So that the copy stays text only, transcribe the data below exactly and exclude the images.

[[ INFORMATION SUPPLIED, beginning ]]

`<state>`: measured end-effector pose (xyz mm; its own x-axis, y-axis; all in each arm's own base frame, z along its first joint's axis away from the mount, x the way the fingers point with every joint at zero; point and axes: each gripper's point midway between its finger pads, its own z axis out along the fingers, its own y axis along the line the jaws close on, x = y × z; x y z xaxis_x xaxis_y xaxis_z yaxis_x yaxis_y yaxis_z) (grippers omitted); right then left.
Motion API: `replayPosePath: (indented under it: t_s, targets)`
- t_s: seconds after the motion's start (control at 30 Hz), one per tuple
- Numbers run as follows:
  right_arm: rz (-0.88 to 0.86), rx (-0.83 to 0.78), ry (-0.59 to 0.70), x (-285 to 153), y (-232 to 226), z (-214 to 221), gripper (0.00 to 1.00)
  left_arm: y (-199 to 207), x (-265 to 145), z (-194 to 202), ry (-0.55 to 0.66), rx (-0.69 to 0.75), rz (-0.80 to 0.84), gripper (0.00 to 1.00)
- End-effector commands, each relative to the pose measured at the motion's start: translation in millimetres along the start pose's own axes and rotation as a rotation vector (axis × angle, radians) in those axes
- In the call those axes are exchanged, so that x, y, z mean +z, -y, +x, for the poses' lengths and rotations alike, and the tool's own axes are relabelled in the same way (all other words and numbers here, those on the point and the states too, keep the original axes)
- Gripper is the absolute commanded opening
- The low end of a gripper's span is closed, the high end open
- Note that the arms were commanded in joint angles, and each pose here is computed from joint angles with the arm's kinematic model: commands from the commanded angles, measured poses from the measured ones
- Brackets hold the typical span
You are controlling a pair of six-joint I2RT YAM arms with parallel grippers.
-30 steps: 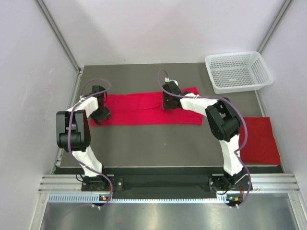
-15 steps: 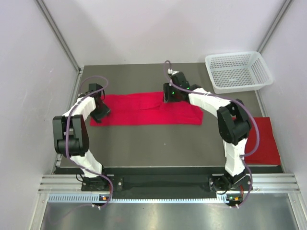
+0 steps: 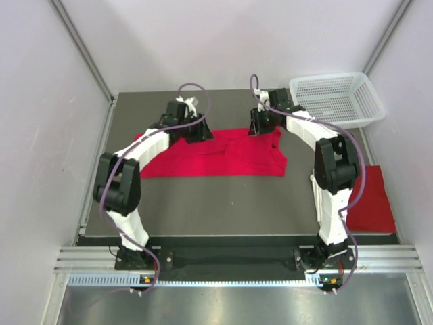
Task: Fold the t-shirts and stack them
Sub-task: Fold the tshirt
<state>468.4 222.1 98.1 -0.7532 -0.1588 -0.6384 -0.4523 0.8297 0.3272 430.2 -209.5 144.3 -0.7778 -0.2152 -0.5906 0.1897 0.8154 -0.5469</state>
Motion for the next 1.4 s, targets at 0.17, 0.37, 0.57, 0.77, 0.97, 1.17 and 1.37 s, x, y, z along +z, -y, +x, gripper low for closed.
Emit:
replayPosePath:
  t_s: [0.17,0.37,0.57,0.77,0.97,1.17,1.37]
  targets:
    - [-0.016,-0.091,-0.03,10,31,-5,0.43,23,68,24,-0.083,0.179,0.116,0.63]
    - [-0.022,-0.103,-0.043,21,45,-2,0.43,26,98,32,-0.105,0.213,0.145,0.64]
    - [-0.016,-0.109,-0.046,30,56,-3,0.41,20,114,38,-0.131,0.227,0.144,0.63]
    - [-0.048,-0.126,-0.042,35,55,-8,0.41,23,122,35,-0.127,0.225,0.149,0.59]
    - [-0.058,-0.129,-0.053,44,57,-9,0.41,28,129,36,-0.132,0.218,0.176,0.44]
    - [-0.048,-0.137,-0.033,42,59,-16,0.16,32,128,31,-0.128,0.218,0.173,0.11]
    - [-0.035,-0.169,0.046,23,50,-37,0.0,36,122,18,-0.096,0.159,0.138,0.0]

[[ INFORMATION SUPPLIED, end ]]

RESPONSE TO THIS EXERCISE:
`<state>`: measured end-effector pose (xyz mm; its own x-axis, y-axis; all in each arm's own base frame, z along its first joint's axis away from the mount, x the way the fingers point with every joint at zero; point and axes: each gripper's point midway between its finger pads, its own z axis out along the fingers, its own y axis along the line the jaws close on, x = y × z; x y z xaxis_x xaxis_y xaxis_z yaxis_x yaxis_y yaxis_z) (grippers omitted); right then left.
Motion API: `replayPosePath: (indented under it: t_s, targets)`
- t_s: seconds after the motion's start (control at 30 Hz), one per tuple
- Numbers run as follows:
  right_arm: rz (-0.88 to 0.86), rx (-0.83 to 0.78), ry (-0.59 to 0.70), x (-285 to 153), y (-232 to 226), z (-214 to 221), gripper (0.00 to 1.00)
  left_arm: y (-199 to 207), x (-265 to 145), z (-194 to 202), ry (-0.55 to 0.66), rx (-0.69 to 0.75), rz (-0.80 to 0.84), gripper (0.00 to 1.00)
- End-effector commands, each relative to the pose measured at the motion's start: translation in millimetres along the start pose's own axes and rotation as a rotation vector (axis × angle, radians) in those axes
- In the call those axes are exchanged, so that x, y, z mean +z, -y, +x, for the poses' lengths and rotations alike, and the tool's own axes are relabelled in the same way (all other words and numbers here, those on the point and the states too, keep the original axes)
- Gripper is the absolute commanded opening
- The low end of a gripper's span is closed, the high end open
- Note that the arms were commanded in joint angles, and each pose here is computed from joint angles with the arm's kinematic model: commands from the commanded angles, measured poses from the measured ones
- Brackets hold the typical span
You are controlling a pair of six-joint I2RT YAM arms with parallel grippers.
-30 steps: 
-15 steps: 
+0 steps: 
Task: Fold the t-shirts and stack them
Sub-task: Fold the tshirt
<state>468.4 222.1 98.1 -0.7532 -0.1588 -0.6384 -0.4523 0.8297 0.3272 430.2 -209.5 144.3 -0.7778 -0.2152 -0.5906 0.1897 0.8154 -0.5469</state>
Motion for the next 1.4 s, targets at 0.17, 0.37, 0.57, 0.77, 0.97, 1.17 and 1.37 s, x, y, z along +z, -y, +x, gripper low for closed.
Emit:
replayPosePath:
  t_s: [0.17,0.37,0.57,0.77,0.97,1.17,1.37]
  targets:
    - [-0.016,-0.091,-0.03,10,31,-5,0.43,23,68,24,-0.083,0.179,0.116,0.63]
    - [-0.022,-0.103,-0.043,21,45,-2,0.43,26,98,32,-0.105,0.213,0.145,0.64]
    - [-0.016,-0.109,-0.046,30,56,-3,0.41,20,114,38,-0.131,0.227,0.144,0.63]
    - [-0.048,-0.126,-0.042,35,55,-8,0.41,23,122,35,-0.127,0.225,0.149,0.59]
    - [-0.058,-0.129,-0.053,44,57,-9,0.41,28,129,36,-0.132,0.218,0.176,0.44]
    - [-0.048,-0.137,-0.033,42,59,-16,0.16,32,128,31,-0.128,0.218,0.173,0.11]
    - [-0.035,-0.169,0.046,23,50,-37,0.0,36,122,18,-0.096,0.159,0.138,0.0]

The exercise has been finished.